Dominica
XVII per annum
Recuerdo que
cuando comenzamos a aprender a trabajar la cerámica, nuestra maestra nos pidió
que hiciéramos un cuenco con las palmas de nuestras manos. Era imaginarnos como
hombres de las cavernas disponiéndonos a acarrear algo. Bueno, de este gesto tan
elemental surge todo el arte del ceramista. Sus palmas formando un cuenco están
dispuestas a recibir y a llevar. El ceramista no hace otra cosa que extender
este gesto con formas bellas, texturas, colores. Y algo así sucedió cuando Juan
enseñó a orar a sus discípulos. Les compuso una pequeña oración que era como un
cuenco formado con las palmas de las manos y de allí ya todo lo demás era
posible.
Cuando uno de
los discípulos de Jesús le dijo: «Señor,
enséñanos a orar como Juan enseñó a sus discípulos», él, que como verdadero Dios escucha la oración de todos, les
enseñó la oración que solía dirigirle Juan, la misma que le dirigían sus
discípulos.

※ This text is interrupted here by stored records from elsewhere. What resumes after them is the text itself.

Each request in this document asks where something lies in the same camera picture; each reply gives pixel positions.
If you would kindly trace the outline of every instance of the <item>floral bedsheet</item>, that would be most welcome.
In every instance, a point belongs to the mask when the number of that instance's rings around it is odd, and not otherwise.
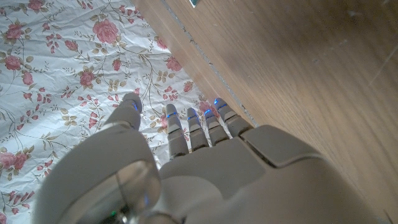
[[[185,127],[187,108],[210,109],[129,0],[0,1],[0,35],[1,224],[30,223],[42,181],[124,94],[141,97],[159,167],[169,160],[165,105]]]

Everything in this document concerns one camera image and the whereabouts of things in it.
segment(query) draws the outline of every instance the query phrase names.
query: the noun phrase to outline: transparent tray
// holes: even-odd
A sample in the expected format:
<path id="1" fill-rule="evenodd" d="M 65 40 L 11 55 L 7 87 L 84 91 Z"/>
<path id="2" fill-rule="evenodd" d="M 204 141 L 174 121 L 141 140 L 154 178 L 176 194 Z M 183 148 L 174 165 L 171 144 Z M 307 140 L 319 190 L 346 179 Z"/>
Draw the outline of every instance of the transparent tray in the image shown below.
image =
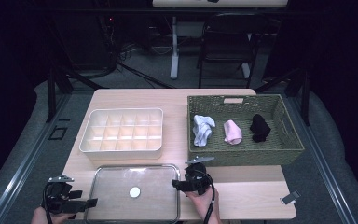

El Señor conocía la secreta oración de Juan y podía enseñarla porque
como verdadero Dios escucha y conoce cada plegaria. Y les dijo entonces: «Si alguno de ustedes tiene un amigo, y viene durante la noche para decirle: "Amigo, préstame tres panes, pues uno de mis amigos ha venido de viaje y no tengo nada que ofrecerle". Y, desde dentro, el otro le responde: "No me molestes; la puerta está cerrada; mis niños y yo estamos acostados; no puedo levantarme para dártelos". Si el otro insiste llamando, les aseguro que, si no se levanta y se los da por ser amigo suyo, al menos por la importunidad se levantará y le dará cuanto necesite».
Esta enseñanza
de Jesús me recuerda unas notas de un monje escritas pocos meses antes de ir al
martirio: «Yo no tengo nada y es
de noche… Soy pobre, pero tengo un amigo. Recibo de su corazón abierto lo que
me falta: el amor, la misericordia, la ternura, la paciencia y la paz». Sabía muy bien nuestro mártir que toda la vida del cristiano es
una larga noche en la que no tenemos nada. Somos pobres. Y sin embargo,
recibimos del amigo todo eso que nos falta para acoger en la hospitalidad al
amigo que viene de viaje. Este amigo que viene en nuestra misma noche es el
terrorista, el violento, el hombre armado. Al final, «frente al martirio el santo y el asesino no son más que dos
ladrones que cuelgan del mismo perdón». Y habrá que acogerlo en nuestra misma noche con panes de
misericordia, de paciencia y de paz. Panes que no tenemos. Por eso, en la noche
oscura, hemos de pedir al amigo que nos abra su casa, la despensa de su corazón
rasgado para encontrar en ella todo lo que nos falta.